[[ Records supplied open ]]

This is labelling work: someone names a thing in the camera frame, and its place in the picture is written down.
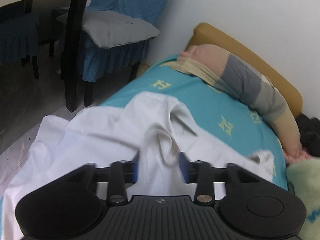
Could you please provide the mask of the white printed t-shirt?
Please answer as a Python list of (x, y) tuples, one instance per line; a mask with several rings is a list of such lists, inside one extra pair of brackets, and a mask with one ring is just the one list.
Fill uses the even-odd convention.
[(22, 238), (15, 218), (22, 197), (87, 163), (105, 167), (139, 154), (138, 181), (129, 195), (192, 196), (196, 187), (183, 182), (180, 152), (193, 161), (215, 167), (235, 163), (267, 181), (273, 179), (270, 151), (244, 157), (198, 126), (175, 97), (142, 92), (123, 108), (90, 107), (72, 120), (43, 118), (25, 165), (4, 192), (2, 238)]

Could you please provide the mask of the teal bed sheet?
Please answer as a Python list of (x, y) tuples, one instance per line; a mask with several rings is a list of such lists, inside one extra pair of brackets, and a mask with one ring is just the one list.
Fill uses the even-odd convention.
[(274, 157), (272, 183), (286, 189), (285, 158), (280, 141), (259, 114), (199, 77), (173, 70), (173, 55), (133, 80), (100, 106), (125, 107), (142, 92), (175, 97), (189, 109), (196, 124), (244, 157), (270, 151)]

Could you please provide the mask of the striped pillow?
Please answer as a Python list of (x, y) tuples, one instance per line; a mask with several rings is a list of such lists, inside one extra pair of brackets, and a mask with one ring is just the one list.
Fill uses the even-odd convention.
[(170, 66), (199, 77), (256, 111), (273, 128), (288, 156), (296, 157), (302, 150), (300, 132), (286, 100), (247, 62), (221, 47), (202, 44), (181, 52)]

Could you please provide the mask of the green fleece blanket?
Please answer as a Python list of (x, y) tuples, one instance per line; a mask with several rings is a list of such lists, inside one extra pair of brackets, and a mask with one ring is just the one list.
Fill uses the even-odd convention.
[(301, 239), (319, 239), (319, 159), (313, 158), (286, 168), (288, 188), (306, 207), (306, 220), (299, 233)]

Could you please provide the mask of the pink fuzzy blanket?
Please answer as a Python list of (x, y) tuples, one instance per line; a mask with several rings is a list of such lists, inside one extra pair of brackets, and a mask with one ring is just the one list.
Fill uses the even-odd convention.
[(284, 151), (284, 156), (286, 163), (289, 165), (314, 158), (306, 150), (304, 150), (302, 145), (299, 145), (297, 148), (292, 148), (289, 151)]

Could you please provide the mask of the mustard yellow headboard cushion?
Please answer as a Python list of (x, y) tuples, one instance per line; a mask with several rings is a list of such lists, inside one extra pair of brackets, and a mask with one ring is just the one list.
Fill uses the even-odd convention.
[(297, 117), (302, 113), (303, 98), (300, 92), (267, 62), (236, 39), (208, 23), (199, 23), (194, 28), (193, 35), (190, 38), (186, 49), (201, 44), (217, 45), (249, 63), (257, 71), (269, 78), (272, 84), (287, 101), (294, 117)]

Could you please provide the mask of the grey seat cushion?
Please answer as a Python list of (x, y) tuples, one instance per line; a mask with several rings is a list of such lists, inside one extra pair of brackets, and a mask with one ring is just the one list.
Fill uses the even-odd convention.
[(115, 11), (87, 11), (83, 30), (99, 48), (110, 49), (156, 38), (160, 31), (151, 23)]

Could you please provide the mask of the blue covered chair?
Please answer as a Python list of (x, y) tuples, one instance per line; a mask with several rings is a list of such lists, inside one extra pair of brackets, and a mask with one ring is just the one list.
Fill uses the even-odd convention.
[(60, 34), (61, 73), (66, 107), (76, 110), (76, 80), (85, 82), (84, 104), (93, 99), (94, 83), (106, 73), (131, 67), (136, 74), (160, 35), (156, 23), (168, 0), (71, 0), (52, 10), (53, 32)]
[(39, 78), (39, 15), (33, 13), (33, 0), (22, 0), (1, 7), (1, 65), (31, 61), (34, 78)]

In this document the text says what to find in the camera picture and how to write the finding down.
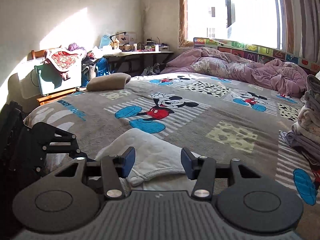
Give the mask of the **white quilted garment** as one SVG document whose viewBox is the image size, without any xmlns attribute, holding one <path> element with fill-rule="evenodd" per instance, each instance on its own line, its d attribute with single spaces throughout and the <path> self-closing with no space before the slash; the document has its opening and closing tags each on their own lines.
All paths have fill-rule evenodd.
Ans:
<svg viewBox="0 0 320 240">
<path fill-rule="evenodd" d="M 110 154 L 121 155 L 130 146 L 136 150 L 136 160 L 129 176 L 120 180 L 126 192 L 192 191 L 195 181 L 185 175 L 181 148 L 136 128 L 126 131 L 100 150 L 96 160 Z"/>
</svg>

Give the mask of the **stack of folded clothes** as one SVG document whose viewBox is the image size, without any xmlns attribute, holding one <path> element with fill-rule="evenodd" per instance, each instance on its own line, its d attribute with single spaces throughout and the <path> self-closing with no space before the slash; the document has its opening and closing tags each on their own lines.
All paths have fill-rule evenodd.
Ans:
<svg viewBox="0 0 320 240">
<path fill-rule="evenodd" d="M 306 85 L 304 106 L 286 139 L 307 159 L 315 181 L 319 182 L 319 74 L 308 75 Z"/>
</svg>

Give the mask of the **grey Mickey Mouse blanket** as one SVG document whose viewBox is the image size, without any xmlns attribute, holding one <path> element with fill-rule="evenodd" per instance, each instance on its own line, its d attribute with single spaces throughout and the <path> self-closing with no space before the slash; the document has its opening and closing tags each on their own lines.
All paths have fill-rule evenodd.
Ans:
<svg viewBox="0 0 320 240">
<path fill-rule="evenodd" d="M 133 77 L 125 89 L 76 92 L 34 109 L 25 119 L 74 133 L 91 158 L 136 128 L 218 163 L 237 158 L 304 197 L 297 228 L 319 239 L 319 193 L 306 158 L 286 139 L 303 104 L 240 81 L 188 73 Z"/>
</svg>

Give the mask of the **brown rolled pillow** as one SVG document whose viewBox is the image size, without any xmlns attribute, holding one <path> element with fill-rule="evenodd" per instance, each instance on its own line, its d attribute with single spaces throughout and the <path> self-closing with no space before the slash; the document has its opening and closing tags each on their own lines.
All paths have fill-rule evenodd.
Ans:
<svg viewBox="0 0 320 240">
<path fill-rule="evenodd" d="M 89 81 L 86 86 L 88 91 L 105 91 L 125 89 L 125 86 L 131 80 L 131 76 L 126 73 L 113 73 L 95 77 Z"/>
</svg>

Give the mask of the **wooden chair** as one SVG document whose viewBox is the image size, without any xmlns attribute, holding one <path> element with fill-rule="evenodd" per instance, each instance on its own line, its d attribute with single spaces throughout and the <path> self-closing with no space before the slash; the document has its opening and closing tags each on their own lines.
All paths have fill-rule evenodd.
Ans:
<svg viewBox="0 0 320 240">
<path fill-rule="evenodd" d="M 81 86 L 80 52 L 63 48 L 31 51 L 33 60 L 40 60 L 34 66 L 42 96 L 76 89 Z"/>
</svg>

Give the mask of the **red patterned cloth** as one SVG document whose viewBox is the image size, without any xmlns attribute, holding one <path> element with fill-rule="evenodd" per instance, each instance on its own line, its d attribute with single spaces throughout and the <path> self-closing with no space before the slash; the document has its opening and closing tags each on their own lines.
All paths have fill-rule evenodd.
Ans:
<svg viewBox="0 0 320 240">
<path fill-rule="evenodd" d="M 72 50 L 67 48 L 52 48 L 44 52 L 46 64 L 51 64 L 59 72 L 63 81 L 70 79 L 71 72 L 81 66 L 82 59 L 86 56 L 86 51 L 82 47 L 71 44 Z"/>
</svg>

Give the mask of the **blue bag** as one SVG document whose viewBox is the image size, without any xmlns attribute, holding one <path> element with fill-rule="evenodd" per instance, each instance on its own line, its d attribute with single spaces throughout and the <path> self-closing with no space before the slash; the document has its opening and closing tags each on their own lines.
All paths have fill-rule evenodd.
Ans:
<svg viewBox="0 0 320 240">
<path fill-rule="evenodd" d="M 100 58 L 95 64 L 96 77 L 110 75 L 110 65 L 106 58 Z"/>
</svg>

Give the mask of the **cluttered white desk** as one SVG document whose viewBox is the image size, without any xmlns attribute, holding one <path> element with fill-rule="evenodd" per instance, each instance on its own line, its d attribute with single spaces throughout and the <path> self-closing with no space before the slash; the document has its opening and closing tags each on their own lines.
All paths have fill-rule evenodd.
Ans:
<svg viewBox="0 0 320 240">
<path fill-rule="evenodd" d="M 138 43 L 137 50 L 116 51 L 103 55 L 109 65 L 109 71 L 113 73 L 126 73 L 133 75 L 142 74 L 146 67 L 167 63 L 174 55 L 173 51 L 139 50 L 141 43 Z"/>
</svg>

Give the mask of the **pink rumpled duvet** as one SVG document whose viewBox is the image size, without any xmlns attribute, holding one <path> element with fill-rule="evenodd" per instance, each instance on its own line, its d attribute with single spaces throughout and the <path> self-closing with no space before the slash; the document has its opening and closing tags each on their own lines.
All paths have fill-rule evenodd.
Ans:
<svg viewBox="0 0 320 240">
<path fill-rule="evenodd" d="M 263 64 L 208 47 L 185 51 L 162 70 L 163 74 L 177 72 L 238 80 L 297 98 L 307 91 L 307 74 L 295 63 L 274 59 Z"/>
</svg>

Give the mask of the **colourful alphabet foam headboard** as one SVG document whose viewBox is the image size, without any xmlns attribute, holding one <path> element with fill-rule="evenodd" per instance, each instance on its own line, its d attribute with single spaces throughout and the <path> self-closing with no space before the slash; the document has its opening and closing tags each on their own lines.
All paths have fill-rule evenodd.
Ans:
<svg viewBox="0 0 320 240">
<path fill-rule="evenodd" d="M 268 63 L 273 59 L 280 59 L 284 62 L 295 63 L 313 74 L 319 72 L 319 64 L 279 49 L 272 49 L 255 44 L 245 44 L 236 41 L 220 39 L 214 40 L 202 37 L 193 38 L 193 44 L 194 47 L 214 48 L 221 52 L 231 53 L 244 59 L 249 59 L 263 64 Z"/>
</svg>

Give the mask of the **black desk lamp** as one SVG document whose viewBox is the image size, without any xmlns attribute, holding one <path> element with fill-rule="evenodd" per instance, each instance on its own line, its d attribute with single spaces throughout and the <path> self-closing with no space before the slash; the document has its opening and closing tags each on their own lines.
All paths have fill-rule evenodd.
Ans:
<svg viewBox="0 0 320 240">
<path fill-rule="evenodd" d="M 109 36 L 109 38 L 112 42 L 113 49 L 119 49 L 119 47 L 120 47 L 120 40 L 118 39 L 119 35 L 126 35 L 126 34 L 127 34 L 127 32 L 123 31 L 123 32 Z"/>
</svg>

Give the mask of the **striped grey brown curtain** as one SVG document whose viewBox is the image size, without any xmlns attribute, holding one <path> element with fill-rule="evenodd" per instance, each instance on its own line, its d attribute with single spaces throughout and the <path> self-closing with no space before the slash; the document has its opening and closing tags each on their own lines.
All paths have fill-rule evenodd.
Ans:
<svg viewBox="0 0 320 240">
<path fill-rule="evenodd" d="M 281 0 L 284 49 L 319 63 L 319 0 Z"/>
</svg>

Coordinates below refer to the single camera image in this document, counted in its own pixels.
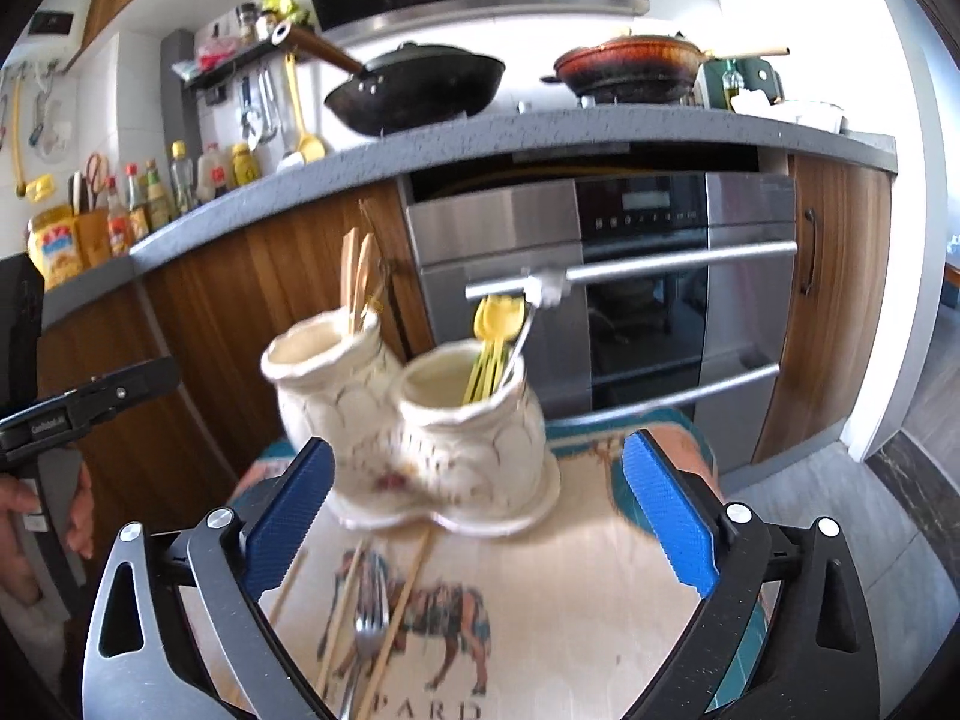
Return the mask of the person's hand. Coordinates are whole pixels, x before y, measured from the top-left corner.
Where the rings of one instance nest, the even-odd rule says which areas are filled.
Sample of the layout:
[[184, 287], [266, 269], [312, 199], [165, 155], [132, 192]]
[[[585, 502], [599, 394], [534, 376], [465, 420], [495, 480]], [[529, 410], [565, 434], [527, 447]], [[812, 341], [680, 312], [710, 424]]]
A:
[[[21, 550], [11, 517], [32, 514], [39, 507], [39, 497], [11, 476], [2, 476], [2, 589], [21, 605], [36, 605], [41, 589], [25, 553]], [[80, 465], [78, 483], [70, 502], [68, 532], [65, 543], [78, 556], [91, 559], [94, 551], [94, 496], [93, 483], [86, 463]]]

[[ Records supplied closed ]]

[Work to be completed] Number of lines containing the word "pillow" in the material above: report this figure and nothing more.

[Exercise response] 2